Development of cognitive offloading and the role of metacognitive control
Background
Cognitive offloading refers to the process of reducing internal cognitive demands by using external aids, such as writing notes or setting reminders. It is closely linked to metacognition, which involves monitoring one’s own cognitive processes and regulating behaviour accordingly. Effective cognitive offloading requires insight into task demands and one’s own cognitive limitations. This study forms part of a broader developmental project investigating how cognitive offloading develops from childhood into early adulthood. While adults typically use offloading adaptively by choosing to engage in external strategies more when task demands increase, less is known about how and when these strategic abilities develop across childhood. The present report focuses on findings from the young adult sample only. These findings establish a performance baseline that will later be compared with children’s data to examine developmental differences.
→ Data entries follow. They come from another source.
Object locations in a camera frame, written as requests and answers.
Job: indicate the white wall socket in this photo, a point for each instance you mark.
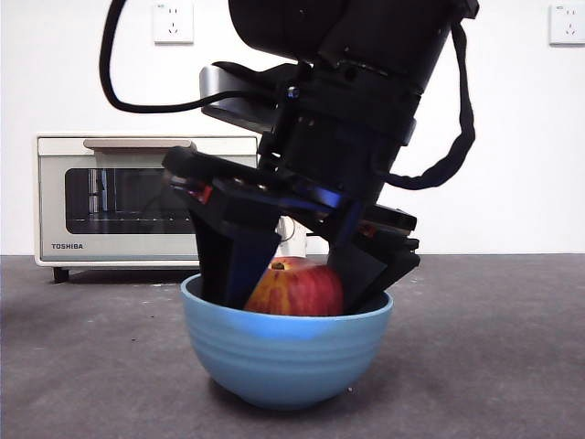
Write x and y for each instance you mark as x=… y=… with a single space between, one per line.
x=173 y=23
x=566 y=25

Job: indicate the cream toaster oven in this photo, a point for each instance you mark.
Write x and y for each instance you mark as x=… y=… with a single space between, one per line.
x=50 y=206

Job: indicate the red yellow apple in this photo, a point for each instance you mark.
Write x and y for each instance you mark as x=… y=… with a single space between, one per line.
x=297 y=292

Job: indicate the blue ceramic bowl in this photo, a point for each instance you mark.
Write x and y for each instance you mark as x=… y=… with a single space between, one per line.
x=283 y=361

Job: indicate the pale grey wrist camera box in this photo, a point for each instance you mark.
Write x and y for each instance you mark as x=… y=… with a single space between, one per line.
x=215 y=84

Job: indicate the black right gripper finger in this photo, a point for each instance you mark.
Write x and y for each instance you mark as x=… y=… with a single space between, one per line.
x=365 y=270
x=228 y=256

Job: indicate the black oven foot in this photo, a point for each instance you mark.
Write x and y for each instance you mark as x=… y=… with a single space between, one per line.
x=61 y=274

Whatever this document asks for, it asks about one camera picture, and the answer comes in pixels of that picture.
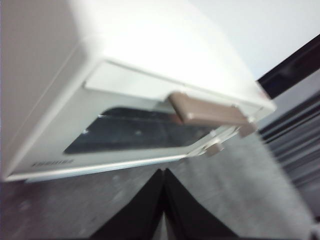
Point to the cream Toshiba toaster oven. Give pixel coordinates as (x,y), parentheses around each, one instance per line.
(150,37)

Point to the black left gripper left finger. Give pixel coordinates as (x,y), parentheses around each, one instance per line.
(140,212)

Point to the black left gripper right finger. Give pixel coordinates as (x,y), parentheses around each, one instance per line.
(185,212)

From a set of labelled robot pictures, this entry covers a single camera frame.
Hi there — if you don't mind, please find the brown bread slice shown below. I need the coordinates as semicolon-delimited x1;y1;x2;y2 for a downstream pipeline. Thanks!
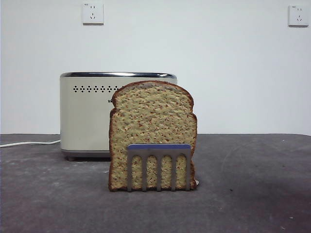
108;81;198;192

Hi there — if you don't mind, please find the silver metal toast rack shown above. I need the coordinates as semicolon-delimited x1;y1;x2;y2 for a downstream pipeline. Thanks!
126;143;201;193

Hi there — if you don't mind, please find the cream metal toaster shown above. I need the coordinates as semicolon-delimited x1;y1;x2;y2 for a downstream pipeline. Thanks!
59;71;178;161

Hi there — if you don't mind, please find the white wall socket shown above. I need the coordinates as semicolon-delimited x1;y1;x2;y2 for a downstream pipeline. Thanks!
82;2;104;26
288;4;310;27

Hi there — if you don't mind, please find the white power cable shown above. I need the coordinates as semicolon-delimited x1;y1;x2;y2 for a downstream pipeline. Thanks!
0;139;61;149

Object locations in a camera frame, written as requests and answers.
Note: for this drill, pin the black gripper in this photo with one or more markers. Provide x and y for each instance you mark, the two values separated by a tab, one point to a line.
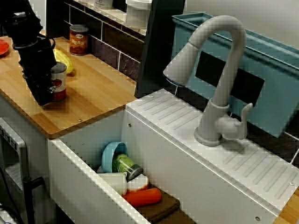
35	58

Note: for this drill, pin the tomato soup can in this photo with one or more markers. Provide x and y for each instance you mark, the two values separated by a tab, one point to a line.
60	84

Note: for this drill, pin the yellow toy corn cob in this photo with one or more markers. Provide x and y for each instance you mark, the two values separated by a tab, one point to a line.
64	59

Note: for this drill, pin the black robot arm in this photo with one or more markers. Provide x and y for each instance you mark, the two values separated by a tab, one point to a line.
18	23

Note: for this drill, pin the red plate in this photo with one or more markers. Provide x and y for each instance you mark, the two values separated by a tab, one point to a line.
3	47

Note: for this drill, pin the orange beans can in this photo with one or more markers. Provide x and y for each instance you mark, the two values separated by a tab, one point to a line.
79	42

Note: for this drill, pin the white toy oven cabinet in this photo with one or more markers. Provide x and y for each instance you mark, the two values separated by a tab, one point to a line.
14	149

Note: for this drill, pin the light blue bowl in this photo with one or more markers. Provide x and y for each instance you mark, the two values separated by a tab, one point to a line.
107	156

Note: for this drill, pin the labelled jar white lid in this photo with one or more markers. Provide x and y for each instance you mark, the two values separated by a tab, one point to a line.
102	3

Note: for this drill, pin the green glass jar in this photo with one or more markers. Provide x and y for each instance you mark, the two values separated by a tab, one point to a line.
125	164

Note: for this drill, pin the white cup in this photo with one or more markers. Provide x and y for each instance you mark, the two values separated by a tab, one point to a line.
114	180

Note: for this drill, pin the clear jar white lid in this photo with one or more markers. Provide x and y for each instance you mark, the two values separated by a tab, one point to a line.
137	14

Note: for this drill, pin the black upright board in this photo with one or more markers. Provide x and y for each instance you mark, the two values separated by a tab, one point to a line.
158	46

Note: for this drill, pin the red and white bowl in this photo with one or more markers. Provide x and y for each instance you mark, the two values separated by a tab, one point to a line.
139	183

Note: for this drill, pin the orange toy carrot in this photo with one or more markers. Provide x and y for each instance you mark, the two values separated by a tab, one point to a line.
144	197

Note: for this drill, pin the brown folded cloth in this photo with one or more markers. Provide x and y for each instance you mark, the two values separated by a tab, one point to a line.
163	207

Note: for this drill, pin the white toy sink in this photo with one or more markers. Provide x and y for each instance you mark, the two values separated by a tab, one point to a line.
210	175

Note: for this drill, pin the grey toy faucet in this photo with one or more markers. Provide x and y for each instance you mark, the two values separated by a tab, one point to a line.
233	58

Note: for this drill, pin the teal plastic bin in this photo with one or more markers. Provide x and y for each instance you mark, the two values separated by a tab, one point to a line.
275	70

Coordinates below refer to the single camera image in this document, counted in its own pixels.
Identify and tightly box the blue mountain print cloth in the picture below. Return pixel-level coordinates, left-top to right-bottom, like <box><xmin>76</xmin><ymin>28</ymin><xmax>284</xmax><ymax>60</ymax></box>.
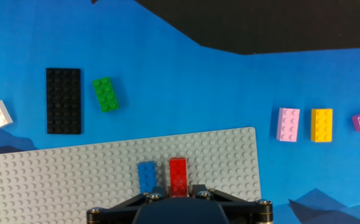
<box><xmin>0</xmin><ymin>0</ymin><xmax>360</xmax><ymax>224</ymax></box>

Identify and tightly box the red Lego brick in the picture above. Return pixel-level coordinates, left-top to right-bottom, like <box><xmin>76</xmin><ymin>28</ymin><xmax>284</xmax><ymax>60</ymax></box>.
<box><xmin>169</xmin><ymin>157</ymin><xmax>189</xmax><ymax>198</ymax></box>

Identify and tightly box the yellow Lego brick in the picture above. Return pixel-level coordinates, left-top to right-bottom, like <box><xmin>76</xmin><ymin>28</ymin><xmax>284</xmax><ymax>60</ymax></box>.
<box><xmin>310</xmin><ymin>108</ymin><xmax>334</xmax><ymax>143</ymax></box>

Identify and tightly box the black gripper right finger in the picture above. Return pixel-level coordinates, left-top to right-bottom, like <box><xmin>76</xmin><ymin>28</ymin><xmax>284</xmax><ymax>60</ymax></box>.
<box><xmin>189</xmin><ymin>184</ymin><xmax>274</xmax><ymax>224</ymax></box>

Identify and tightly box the light pink Lego brick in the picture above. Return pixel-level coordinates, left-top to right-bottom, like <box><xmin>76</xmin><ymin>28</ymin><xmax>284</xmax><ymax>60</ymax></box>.
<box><xmin>275</xmin><ymin>107</ymin><xmax>301</xmax><ymax>143</ymax></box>

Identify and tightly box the blue Lego brick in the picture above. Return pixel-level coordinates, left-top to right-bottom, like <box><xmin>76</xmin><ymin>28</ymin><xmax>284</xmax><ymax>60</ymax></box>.
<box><xmin>136</xmin><ymin>161</ymin><xmax>158</xmax><ymax>194</ymax></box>

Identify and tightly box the grey Lego baseplate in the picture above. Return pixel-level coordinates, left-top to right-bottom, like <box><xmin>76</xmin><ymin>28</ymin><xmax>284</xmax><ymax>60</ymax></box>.
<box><xmin>0</xmin><ymin>126</ymin><xmax>262</xmax><ymax>224</ymax></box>

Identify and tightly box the black Lego plate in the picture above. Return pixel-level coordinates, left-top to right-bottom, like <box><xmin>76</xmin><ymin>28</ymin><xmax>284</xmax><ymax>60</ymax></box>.
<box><xmin>45</xmin><ymin>67</ymin><xmax>82</xmax><ymax>135</ymax></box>

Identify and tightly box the green Lego brick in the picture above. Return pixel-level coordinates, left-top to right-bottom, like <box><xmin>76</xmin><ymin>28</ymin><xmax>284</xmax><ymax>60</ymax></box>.
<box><xmin>92</xmin><ymin>76</ymin><xmax>120</xmax><ymax>113</ymax></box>

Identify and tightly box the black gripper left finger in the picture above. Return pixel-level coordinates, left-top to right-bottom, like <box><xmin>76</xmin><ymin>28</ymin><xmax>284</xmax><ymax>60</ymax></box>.
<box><xmin>86</xmin><ymin>185</ymin><xmax>171</xmax><ymax>224</ymax></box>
Research Questions / Hypotheses
This report addresses the following research questions for the young adult sample: 1. Do participants predict offloading will improve their task accuracy? 2. Does cognitive offloading improve task accuracy? 3. Do participants use cognitive offloading strategically under increasing task demands? 4. Does performance on the task and offloading behaviour associate with an independent measure of prospective memory? Note: Equivalent analyses will later be conducted with the child data for developmental comparison.
Participants
A total of 21 young adult participants were recruited. One participant was excluded for not meeting the age criterion (>25 years). The final sample included 20 participants aged 18–25 years who attended primary school in Australia and reported no history of neurological or developmental disorders. An additional 9 participants were recruited through word of mouth and included in the analyses described below. Data from child participants (aged 7–13 years) were also collected as part of the broader developmental study and will be analysed separately.
Methods
Participants completed a computerised intention-offloading task adapted from previous research (Gilbert, 2015; Redshaw et al., 2018). The task required participants to move ten numbered circles in order while remembering one, two, or three special target circles that needed to be moved to a different location. In half of the trials, participants could use an offloading strategy by dragging target circles to the edge of the box before starting, creating a visible reminder cue. In addition to this main task, participants were also asked to remember to remind the experimenter to give them a stress ball at the end of the session, to provide an independent measure of prospective memory. They also completed visuospatial and verbal working memory measures, a metacognition questionnaire, and an executive function and sociodemographic questionnaire. These data have not been analysed yet. All participants were debriefed after completing the study.
Results
Repeated-measures ANOVAs examined predicted and actual accuracy across offloading conditions (no-offloading vs. offloading-possible) and task difficulty (1-, 2-, and 3-target trials). Participants predicted lower accuracy as the number of targets increased and higher accuracy when offloading was available. Actual accuracy decreased as task demands increased but did not improve when offloading was possible, possibly because accuracy was very high, and higher than what participants had initially predicted. A repeated measure with task difficulty as the only within-subject factor indicated that participants showed evidence of strategic offloading, choosing to offload more frequently in 3-target compared to 1-target and 2-target trials. Finally, mixed repeated measures ANOVA included as a between subject factor whether participants remembered to ask for the brain squeeze ball or not at the end of the testing session. Predicted accuracy and actual accuracy did not differ between these groups, but participants who forgot the brain squeeze ball tended to offload more across 1-, 2- and 3-target trials, but made more errors when they offloaded (e.g. offloading the wrong circle or in the wrong location). Planned analyses will further examine whether working memory capacity contributes to individual differences in offloading behaviour. These adult results will form a baseline for developmental comparisons with the child sample.
Implications
The young adult findings replicate previous research showing that people predict that cognitive offloading will be helpful, particularly when more information needs to be remembered, and that cognitive offloading is used strategically when task difficulty increases. However, in this sample, cognitive offloading was not found to enhance performance, possibly because this task variant adapted to developmental populations was too easy for adults. Surprisingly however, the participants showed high rates of offloading, despite their high accuracy without offloading, suggesting they were trying to minimise mental effort. These findings provide a benchmark for understanding how metacognitive strategy use develops across age. Comparing these patterns with children’s performance will clarify whether strategic offloading emerges gradually or shows a developmental shift during late childhood. This has practical implications for education and learning, where effective metacognitive strategy use supports independent problem-solving and academic success. Results from this project will be communicated through a PhD thesis, paper publications and conference presentations. Preliminary results will first be presented at the Australasian Cognitve Neuroscience Society conference at the end of November in Melbourne. All findings will be reported in a de-identified format to protect participant confidentiality.